(Note: WCPN is not disclosing the names of the child or his mother, to protect the minor's privacy).
On October 19th, the boy was taken from his mother and placed into a foster home six miles away. The third-grade honor student is now attending a different school, and has reportedly been dealing with anxiety, dreams of dying, and wetting his bed.
Pat Rideout is the administrator for the Cuyahoga County Department of Children and Family Services. She says her department and medical experts had been working with the family for 20 months.
“The important thing to understand, is that the department is not interested in intervening in families with overweight children," says Rideout. "The thing that brought us into this case was the serious health concern about this child, not the mere fact that he was overweight. His doctors brought his case to our attention because he was in harm’s way in their opinion.”
This case first came to light in June of 2010, when the boy was brought into a hospital for chronic breathing problems. Seven years old at the time, the boy was diagnosed as morbidly obese. Case records say he has a special breathing device at night, to help his severe sleep apnea. Doctors say there’s no medical cause for the boy’s weight, and Rideout says he remains at risk for diabetes, high blood pressure, high cholesterol, and respiratory problems. She says her department has tried to do nutritional training and exercise programs with the family, but there was not sufficient progress over time.
"So eventually the medical personnel counseling us, were of the opinion that he was in harms’ way.”
Case records obtained from Cuyahoga County include a case worker’s account that says the mother missed several appointments with department workers, including weigh-ins for her boy. His brother and friends had also been giving him snacks. After some weight loss, the boy regained it, and then some.
Neither the mother nor her lawyer has responded to WCPN for comment, but in interviews with the Plain Dealer newspaper, she asserts that she loves her son and is trying to help him lose weight. And she’s challenging the placement of her son in foster care.
The case has caught the attention of Stephen Latham, Director of the Interdisciplinary Center for Bioethics at Yale.
“Serious obesity problems are likely to have social and emotional and physical origins, that if even if he’s in a very fine foster home, they won’t be very well-equipped to handle," says Latham. "And eventually he’s going to go home. What will happen then? How will problems that led him to become an overweight little boy, have been dealt with in the meantime?”

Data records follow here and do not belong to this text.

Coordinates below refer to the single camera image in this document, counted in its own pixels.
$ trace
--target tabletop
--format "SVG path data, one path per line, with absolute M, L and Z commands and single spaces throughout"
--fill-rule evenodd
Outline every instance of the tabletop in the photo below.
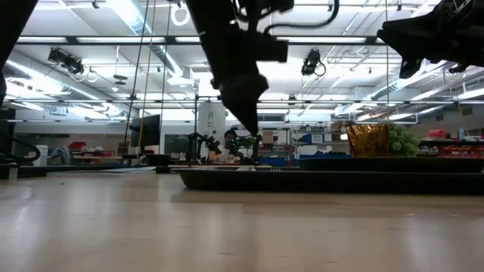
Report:
M 178 175 L 0 185 L 0 271 L 482 271 L 484 198 L 188 190 Z

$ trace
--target person
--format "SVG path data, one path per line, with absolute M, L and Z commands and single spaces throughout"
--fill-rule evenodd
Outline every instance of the person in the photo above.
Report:
M 234 130 L 230 129 L 225 132 L 223 143 L 219 145 L 221 153 L 217 156 L 217 163 L 233 163 L 238 159 L 237 156 L 230 154 L 231 142 L 235 139 L 237 139 L 237 133 Z

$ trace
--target black tray
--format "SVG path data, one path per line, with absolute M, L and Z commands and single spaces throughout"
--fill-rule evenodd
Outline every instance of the black tray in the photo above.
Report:
M 177 169 L 186 187 L 339 193 L 484 194 L 484 174 Z
M 323 158 L 300 159 L 305 171 L 480 173 L 484 159 L 459 158 Z

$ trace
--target gold bag
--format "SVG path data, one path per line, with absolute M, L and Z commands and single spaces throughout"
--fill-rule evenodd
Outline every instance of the gold bag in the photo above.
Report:
M 352 157 L 389 155 L 388 125 L 348 125 L 349 152 Z

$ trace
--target green grapes
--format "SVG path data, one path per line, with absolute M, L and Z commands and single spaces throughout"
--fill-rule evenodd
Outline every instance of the green grapes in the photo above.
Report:
M 416 156 L 420 141 L 405 131 L 402 125 L 388 123 L 389 126 L 389 151 L 391 156 Z

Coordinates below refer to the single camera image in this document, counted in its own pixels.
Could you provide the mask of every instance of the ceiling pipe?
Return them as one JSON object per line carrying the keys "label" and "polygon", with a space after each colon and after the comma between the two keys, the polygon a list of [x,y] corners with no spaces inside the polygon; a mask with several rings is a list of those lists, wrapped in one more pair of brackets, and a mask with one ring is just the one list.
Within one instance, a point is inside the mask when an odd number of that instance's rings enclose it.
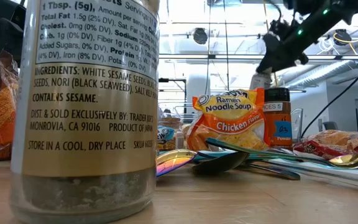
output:
{"label": "ceiling pipe", "polygon": [[340,62],[332,63],[330,65],[322,65],[318,68],[306,72],[299,78],[286,83],[285,87],[294,89],[299,86],[308,87],[310,85],[315,85],[323,80],[348,72],[354,69],[356,66],[357,64],[354,60],[343,60]]}

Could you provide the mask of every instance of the table surface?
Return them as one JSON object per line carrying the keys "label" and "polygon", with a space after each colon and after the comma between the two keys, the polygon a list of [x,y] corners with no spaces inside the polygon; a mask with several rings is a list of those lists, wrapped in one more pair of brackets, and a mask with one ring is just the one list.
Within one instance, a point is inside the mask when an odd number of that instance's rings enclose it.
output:
{"label": "table surface", "polygon": [[[114,224],[358,223],[358,187],[317,177],[280,179],[258,170],[195,177],[188,167],[160,177],[153,203]],[[0,223],[9,206],[9,163],[0,162]]]}

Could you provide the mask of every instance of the yellow package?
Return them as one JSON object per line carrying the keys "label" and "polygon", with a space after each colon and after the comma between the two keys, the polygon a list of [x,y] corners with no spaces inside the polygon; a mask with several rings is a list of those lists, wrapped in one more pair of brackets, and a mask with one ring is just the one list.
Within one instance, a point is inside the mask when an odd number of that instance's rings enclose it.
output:
{"label": "yellow package", "polygon": [[194,151],[208,150],[207,138],[261,150],[269,142],[265,133],[264,90],[233,90],[220,95],[193,98],[194,109],[203,114],[195,121],[188,137]]}

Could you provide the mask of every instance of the snack bag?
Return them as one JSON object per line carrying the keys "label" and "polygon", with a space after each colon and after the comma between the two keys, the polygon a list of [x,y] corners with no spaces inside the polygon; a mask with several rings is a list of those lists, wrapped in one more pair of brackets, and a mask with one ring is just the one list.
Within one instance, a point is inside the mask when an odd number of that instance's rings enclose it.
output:
{"label": "snack bag", "polygon": [[358,132],[326,130],[303,138],[293,150],[325,159],[358,152]]}
{"label": "snack bag", "polygon": [[157,149],[160,151],[182,149],[184,136],[173,128],[158,126]]}
{"label": "snack bag", "polygon": [[0,54],[0,161],[11,159],[16,99],[19,89],[18,67],[11,54]]}
{"label": "snack bag", "polygon": [[207,138],[216,138],[249,149],[268,145],[263,112],[264,90],[233,90],[220,95],[193,98],[194,109],[202,115],[189,130],[188,147],[208,150]]}

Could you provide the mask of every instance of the jar label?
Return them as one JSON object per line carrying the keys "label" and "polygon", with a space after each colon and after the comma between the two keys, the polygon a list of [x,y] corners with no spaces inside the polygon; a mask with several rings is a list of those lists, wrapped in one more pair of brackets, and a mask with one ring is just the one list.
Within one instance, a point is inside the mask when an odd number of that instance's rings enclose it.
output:
{"label": "jar label", "polygon": [[264,112],[283,111],[283,103],[265,103]]}
{"label": "jar label", "polygon": [[25,137],[16,133],[24,141],[14,146],[24,151],[22,173],[95,176],[154,166],[157,18],[131,0],[34,4],[27,122],[18,115],[16,124],[16,131],[25,126]]}
{"label": "jar label", "polygon": [[292,146],[290,114],[265,114],[272,146]]}

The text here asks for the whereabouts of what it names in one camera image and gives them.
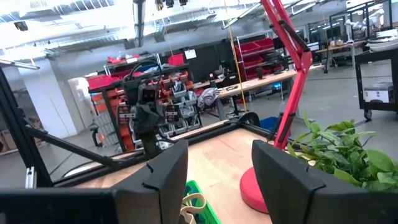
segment ceiling light
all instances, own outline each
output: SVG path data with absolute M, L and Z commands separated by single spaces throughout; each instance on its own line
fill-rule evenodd
M 5 65 L 10 65 L 12 62 L 7 61 L 7 60 L 0 59 L 0 63 L 1 63 L 1 64 L 5 64 Z
M 0 59 L 0 64 L 11 65 L 11 66 L 15 66 L 18 68 L 26 68 L 26 69 L 32 69 L 32 70 L 38 70 L 40 68 L 38 66 L 29 65 L 29 64 L 21 63 L 21 62 L 8 61 L 8 60 L 4 60 L 4 59 Z

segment red circular base
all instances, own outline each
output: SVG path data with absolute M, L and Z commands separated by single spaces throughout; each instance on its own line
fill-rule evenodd
M 259 212 L 268 214 L 268 209 L 261 195 L 259 185 L 257 184 L 253 167 L 242 175 L 239 187 L 244 203 Z

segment white label
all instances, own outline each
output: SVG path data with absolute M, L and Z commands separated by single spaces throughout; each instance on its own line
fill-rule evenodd
M 186 50 L 185 51 L 185 57 L 187 59 L 196 58 L 197 57 L 197 53 L 195 52 L 195 50 Z
M 133 62 L 136 62 L 136 61 L 138 61 L 138 58 L 129 58 L 129 59 L 126 60 L 127 63 L 133 63 Z

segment ceiling duct
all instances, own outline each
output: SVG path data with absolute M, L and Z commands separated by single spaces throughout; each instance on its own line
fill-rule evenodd
M 249 9 L 244 11 L 242 14 L 240 14 L 238 17 L 231 19 L 225 26 L 222 27 L 222 29 L 227 29 L 229 26 L 237 22 L 238 20 L 242 19 L 244 16 L 248 15 L 250 12 L 253 10 L 257 9 L 259 6 L 262 6 L 261 3 L 255 3 L 253 6 L 251 6 Z
M 145 0 L 133 0 L 132 13 L 134 14 L 136 46 L 142 47 L 144 45 Z
M 80 0 L 54 6 L 51 1 L 27 1 L 22 10 L 0 15 L 0 23 L 22 20 L 51 21 L 74 12 L 114 6 L 114 0 Z

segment wooden tabletop
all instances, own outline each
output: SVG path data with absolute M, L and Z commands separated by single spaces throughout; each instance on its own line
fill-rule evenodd
M 216 79 L 214 80 L 214 82 L 220 83 L 220 82 L 222 82 L 223 80 L 224 80 L 223 78 L 216 78 Z M 199 84 L 193 84 L 193 89 L 194 89 L 194 90 L 197 90 L 197 89 L 199 89 L 199 88 L 204 88 L 204 87 L 207 87 L 207 86 L 210 86 L 210 82 L 209 82 L 209 81 L 204 82 L 204 83 L 199 83 Z
M 189 147 L 187 180 L 197 182 L 221 223 L 271 224 L 268 215 L 249 208 L 242 201 L 239 190 L 242 174 L 252 167 L 251 145 L 254 139 L 266 141 L 252 132 L 237 129 Z M 144 165 L 128 167 L 78 187 L 110 187 Z
M 319 66 L 311 66 L 310 70 L 315 70 L 315 69 L 319 69 L 319 68 L 323 68 L 322 65 Z M 277 81 L 281 81 L 281 80 L 285 80 L 288 78 L 292 78 L 293 76 L 295 76 L 297 74 L 297 72 L 295 70 L 288 70 L 288 71 L 283 71 L 280 74 L 277 75 L 267 75 L 265 76 L 263 79 L 253 79 L 253 80 L 249 80 L 249 81 L 245 81 L 242 82 L 242 88 L 243 91 L 249 91 L 249 90 L 253 90 L 255 88 L 260 88 L 262 86 L 266 86 L 266 85 L 270 85 L 272 83 L 275 83 Z M 241 85 L 235 84 L 235 85 L 231 85 L 231 86 L 237 86 L 237 88 L 230 90 L 230 91 L 226 91 L 226 90 L 221 90 L 220 94 L 218 95 L 219 98 L 226 98 L 232 95 L 236 95 L 239 94 L 241 92 Z
M 354 45 L 354 47 L 357 47 L 363 43 L 365 43 L 365 40 L 360 40 L 360 41 L 354 42 L 353 44 L 345 44 L 342 46 L 329 47 L 329 50 L 343 49 L 343 48 L 351 47 L 352 45 Z M 326 52 L 327 50 L 328 49 L 321 49 L 321 50 L 317 50 L 315 53 L 322 53 L 322 52 Z

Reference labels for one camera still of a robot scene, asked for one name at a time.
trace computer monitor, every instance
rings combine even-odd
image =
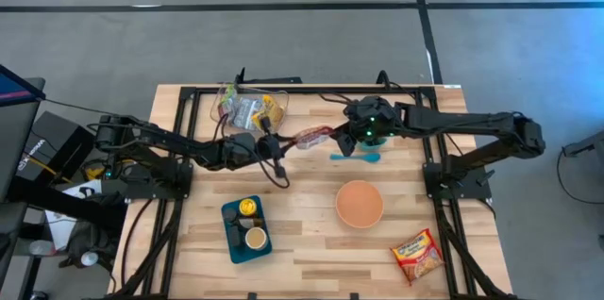
[[[0,64],[0,107],[29,103],[45,97],[44,92]]]

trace black metal frame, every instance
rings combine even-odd
[[[392,86],[388,76],[380,75],[377,78],[377,84],[383,84],[382,87],[299,87],[299,86],[283,86],[279,88],[263,88],[267,91],[285,91],[287,93],[328,93],[328,92],[338,92],[338,93],[350,93],[350,94],[410,94],[414,96],[415,103],[417,105],[423,105],[424,98],[426,98],[429,102],[429,107],[438,110],[438,102],[436,97],[436,91],[433,87],[395,87]],[[174,131],[180,132],[181,123],[184,119],[184,108],[185,104],[189,99],[192,99],[192,108],[191,115],[189,121],[189,127],[187,130],[187,137],[192,139],[194,135],[194,129],[197,123],[197,114],[199,112],[199,104],[201,100],[201,95],[204,93],[216,94],[219,88],[196,88],[196,87],[185,87],[181,88],[180,95],[178,97],[178,106],[176,109],[176,119],[174,125]],[[437,135],[437,143],[439,147],[439,155],[441,159],[445,158],[447,155],[445,138],[442,134]],[[423,139],[424,145],[424,153],[426,157],[425,167],[434,162],[434,156],[432,153],[432,147],[429,139]],[[489,189],[488,182],[485,182],[483,185],[484,189]],[[179,218],[180,212],[182,211],[182,200],[175,201],[175,211],[177,212],[177,216]],[[444,206],[442,198],[440,197],[432,197],[432,202],[434,204],[434,208],[436,210],[436,222],[439,230],[439,237],[441,240],[441,247],[443,250],[443,257],[445,260],[445,273],[447,280],[447,287],[449,290],[449,294],[451,299],[472,299],[478,296],[477,288],[475,284],[474,274],[472,272],[472,268],[470,265],[466,265],[462,263],[463,275],[465,279],[465,286],[467,289],[467,294],[459,293],[458,284],[455,277],[454,265],[453,265],[453,257],[449,246],[449,239],[446,235],[446,228],[450,225],[448,224],[447,219],[444,216],[439,216],[439,214],[444,214]],[[453,219],[453,226],[455,228],[455,233],[457,238],[459,239],[458,244],[461,244],[463,248],[467,248],[466,238],[463,230],[463,223],[461,219],[461,210],[456,198],[452,198],[449,200],[449,206],[451,211],[451,217]],[[154,245],[158,239],[161,232],[164,213],[165,213],[166,201],[160,200],[158,212],[156,215],[156,223],[153,230],[152,235],[152,245]],[[172,235],[168,243],[168,250],[166,254],[166,259],[164,261],[164,272],[161,278],[161,286],[160,292],[161,294],[168,294],[170,290],[170,279],[174,264],[175,252],[176,252],[176,240],[177,240],[177,231]],[[152,282],[153,282],[153,269],[150,270],[145,280],[143,281],[143,295],[153,296],[150,294]],[[249,293],[253,298],[256,297],[254,293]],[[351,293],[351,298],[359,298],[357,293]],[[497,297],[484,297],[484,299],[496,299]]]

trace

Latham also questions the county’s reasoning that the boy was a victim of “medical neglect.”
“He has sleep apnea, he was seeing a doctor about that. He’s got it under control, he’s wearing a medical device at night to help him. And therefore it’s not clear to me why he’s facing any imminent danger of the kind that normally justifies taking someone out of a home.”
But others disagree, including Jack Westman, professor emeritus of psychiatry, for the University of Wisconsin Madison’s School of Medicine and Public Health. He feels that in this specific instance, Cuyahoga County officials did the right thing.
“There’s no question that this is time when others have to step into family life," says Westman. "The morbid and even death-possible consequences of obesity of this nature are such that it clearly does constitute medical neglect. And if parents are unable to discharge their responsibility in this area, we really do need to turn to our protective services, to help the youngster.”
Patricia Rideout of the county’s Department of Children and Family Services says her staff is absolutely committed to reuniting the boy with his mother. However, there’s no known timeline yet as to when the boy will go home. The merits of keeping the boy in foster care or returning to his home will be debated in Cuyahoga County juvenile court in a trial scheduled for mid-December...on the boy's ninth birthday.